標準化における協調に関して特定された分野には、以下のものが含まれます。
- ネットワークおよびサービスのためのAIおよび機械学習の使用
- ネットワークスライシング(例えば、ネットワークスライスの多様性、それらの管理および動作、識別およびセキュリティ要件)
- データプレーン、制御プレーン、および管理プレーンの境界におけるネットワーク機能および能力(オーケストレーション)

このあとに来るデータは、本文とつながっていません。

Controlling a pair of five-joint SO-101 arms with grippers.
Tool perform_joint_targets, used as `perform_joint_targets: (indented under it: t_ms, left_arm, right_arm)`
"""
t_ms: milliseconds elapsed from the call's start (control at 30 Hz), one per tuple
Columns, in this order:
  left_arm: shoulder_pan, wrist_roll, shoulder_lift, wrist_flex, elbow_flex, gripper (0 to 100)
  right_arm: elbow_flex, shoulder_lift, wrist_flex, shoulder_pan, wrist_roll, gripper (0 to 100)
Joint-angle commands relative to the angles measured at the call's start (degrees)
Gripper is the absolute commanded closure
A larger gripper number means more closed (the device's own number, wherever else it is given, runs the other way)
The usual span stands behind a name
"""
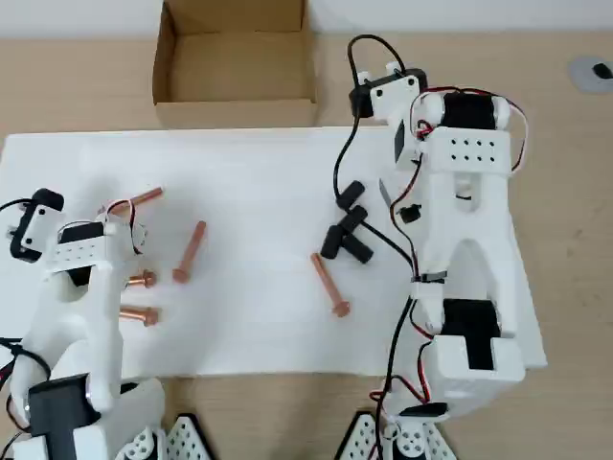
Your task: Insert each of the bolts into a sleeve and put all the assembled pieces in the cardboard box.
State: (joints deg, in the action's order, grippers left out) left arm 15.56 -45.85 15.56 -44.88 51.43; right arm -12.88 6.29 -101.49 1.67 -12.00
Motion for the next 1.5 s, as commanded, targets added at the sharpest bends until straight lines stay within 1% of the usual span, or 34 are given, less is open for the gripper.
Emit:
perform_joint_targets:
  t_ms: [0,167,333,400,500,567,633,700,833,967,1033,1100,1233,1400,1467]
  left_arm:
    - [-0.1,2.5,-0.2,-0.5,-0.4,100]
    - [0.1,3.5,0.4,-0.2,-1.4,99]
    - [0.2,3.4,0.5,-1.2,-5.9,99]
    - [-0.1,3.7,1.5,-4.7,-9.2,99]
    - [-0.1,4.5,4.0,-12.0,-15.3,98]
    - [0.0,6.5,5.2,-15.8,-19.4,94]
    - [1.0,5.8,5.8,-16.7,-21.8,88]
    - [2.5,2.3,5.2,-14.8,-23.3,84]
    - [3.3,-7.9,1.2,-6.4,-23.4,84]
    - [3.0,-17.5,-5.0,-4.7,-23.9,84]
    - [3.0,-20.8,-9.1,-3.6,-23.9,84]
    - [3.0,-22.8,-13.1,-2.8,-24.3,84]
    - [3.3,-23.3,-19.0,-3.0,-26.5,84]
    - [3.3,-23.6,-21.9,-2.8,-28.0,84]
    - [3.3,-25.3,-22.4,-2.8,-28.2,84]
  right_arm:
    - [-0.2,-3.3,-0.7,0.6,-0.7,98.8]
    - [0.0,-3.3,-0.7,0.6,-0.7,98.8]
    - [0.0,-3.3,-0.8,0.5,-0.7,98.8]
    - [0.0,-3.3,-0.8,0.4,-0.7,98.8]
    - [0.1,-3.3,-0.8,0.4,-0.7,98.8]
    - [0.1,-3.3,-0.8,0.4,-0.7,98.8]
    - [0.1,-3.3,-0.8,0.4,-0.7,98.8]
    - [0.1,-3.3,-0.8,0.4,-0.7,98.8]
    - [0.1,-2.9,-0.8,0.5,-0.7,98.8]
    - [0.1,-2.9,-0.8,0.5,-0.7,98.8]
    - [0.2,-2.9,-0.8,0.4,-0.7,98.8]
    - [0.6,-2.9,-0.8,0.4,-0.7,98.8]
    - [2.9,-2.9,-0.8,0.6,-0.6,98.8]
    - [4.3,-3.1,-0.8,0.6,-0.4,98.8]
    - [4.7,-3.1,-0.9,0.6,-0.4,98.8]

- AIアルゴリズムのパフォーマンスとロバスト性に関してAIアルゴリズムをベンチマークするためのフレームワーク
- 健康管理、自律および支援された運転において、AIシステムによって使用可能にされるアプリケーション
- IoT、5G、ネットワークスライシング、およびその他の技術動向と、番号付け、ネーミング、アドレッシング、および識別
- アイデンティティ管理、ENUM、発呼者IDスプーフィング、および他のSS7脆弱性の軽減
- 5G時代のネットワークおよびネットワーク機能のセキュリティ、プライバシーおよびトラスト
- サイバーセキュリティ脅威情報
- エネルギー効率の側面と気候変動
- 様々な機能の編成を含むアーキテクチャの考慮事項および方法論
今回のSGリーダーシップ会合では5つのテーマセッションを構成し、プレゼンと議論が行われました。各プレゼンテーションの資料と各セッションの議論概要の要約が以下のURLから入手できます。
https://itu.int/en/ITU-T/studygroups/2017-2020/Pages/sgla.aspx
5. まとめ
5.1 CTOコミュニケ
今回のCTO会合の議論概要はコミュニケとして公開されます。このコミュニケの内容は、今後、来週から開催のTSAG会合に展開され、私が共同ラポータを務めるTSAGの標準化戦略に関するラポータグループで分析を行い、今後のITU-Tでの標準化戦略の検討に反映していく予定です。
5.2 今後の予定
ITU-Tの扱う課題とそれらを議論するメンバーの範囲が拡大しつつある中で、これらの動向に対応していくために、日本としては、WTSA-20での合意に反映できるように、APTにおけるWTSA準備会合、SGリーダーシップ会合やTSAG会合を活用し、ITU-TのSGの役割と体制の見直しについて検討していく必要があります。
次回のCTO会合は、2019年12月10日にUAEのドバイで開催予定のTelecom Review Summitの機会を活用しての開催と、2020年9月6-9日にベトナムのハノイで開催予定のITU Telecom World 2020のイベントの前日、9月5日に開催が計画されています。